It is difficult to understand what might have attracted these prosaic pontificators to each other or how a hare-brained scheme to steal a diamond might magically get the relationship back on track. More than 15 years after Liman drew humour from marital discord in Mr & Mrs Smith, the New York-born filmmaker struggles to make mirth from the “suffering” of two people “trapped” in a swanky three-storey London townhouse with a garden. Sir Ben Kingsley, Ben Stiller and Mindy Kaling dial in fleeting supporting performances on Zoom to give passing reference to the outside world without acknowledging the true devastation being wrought by the virus.
Ex-con and aspiring poet Paxton (Ejiofor) lives in the capital with American girlfriend Linda (Hathaway), who is chief executive of the London branch of Miracore Media. “We’re only together because we’re in the same house,” sneers Linda between generous sloshes of white wine as the relationship moulders. Paxton is furloughed from his job as a delivery van driver while Linda has the unfortunate task of announcing compulsory redundancies to staff via Zoom.

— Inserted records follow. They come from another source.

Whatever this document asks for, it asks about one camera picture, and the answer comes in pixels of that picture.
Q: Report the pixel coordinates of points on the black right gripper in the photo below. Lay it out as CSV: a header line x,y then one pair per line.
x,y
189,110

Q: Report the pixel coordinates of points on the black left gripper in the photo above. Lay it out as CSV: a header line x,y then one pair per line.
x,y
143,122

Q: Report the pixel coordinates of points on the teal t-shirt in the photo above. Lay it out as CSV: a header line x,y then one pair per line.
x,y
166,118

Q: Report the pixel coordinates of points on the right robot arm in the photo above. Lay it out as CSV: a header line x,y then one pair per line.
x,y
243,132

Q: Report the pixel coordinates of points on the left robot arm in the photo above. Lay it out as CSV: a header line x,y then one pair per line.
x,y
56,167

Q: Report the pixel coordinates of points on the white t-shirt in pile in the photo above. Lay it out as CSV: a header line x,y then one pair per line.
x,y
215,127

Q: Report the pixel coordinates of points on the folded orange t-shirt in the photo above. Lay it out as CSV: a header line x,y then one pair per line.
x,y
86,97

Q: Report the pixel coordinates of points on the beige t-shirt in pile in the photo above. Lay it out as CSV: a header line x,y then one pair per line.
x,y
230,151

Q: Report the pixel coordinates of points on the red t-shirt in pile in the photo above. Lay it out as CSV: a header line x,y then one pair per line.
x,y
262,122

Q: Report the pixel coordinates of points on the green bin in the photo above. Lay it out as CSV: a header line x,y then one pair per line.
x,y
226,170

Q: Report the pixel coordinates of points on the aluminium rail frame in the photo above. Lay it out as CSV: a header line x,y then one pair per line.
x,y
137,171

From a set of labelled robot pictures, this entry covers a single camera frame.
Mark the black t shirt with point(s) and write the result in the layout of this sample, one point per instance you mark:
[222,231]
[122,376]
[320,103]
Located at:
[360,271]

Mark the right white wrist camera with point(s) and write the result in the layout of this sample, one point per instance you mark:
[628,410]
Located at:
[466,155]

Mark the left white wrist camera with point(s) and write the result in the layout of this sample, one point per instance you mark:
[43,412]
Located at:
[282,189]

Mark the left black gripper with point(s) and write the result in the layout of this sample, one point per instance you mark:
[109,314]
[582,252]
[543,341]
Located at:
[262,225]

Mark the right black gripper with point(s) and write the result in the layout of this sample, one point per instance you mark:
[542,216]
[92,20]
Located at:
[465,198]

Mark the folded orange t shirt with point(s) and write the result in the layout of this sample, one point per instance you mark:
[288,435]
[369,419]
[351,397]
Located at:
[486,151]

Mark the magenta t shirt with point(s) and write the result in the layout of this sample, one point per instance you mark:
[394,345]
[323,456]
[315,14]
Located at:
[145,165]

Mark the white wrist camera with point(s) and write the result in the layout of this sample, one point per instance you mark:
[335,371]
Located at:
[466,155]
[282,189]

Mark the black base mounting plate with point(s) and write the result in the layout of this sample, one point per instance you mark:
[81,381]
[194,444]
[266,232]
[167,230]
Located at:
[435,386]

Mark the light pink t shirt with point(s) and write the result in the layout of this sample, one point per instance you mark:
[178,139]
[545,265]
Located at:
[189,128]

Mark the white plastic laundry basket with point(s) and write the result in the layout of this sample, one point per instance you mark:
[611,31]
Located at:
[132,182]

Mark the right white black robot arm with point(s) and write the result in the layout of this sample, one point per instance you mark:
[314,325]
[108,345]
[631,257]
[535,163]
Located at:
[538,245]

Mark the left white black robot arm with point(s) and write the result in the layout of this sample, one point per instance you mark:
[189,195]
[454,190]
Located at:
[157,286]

In the midst of their downward spiral, Paxton and Linda realise their respective jobs will collide on a Saturday night at Harrods as the department store removes valuable stock from its floors. The couple hatches a daredevil plan to steal the Harris Diamond, worth three million pounds, and replace it with a replica as the glittering stone is sent for safe keeping to a vault in New York… presuming they can dupe Harrods’ head of security (Stephen Merchant).
Locked Down feels like an experiment in filmmaking under duress, which focused too hard on whether it could achieve its bold ambitions without considering whether it should. Hathaway and Ejiofor share inert screen chemistry and their characters’ best moments are when they are apart, furiously banging saucepans to honour NHS heroes or dancing wildly to the beat of Stand And Deliver by Adam & The Ants. The heist is reserved for the final half hour and will not be earning the begrudging admiration of Danny Ocean and his associates.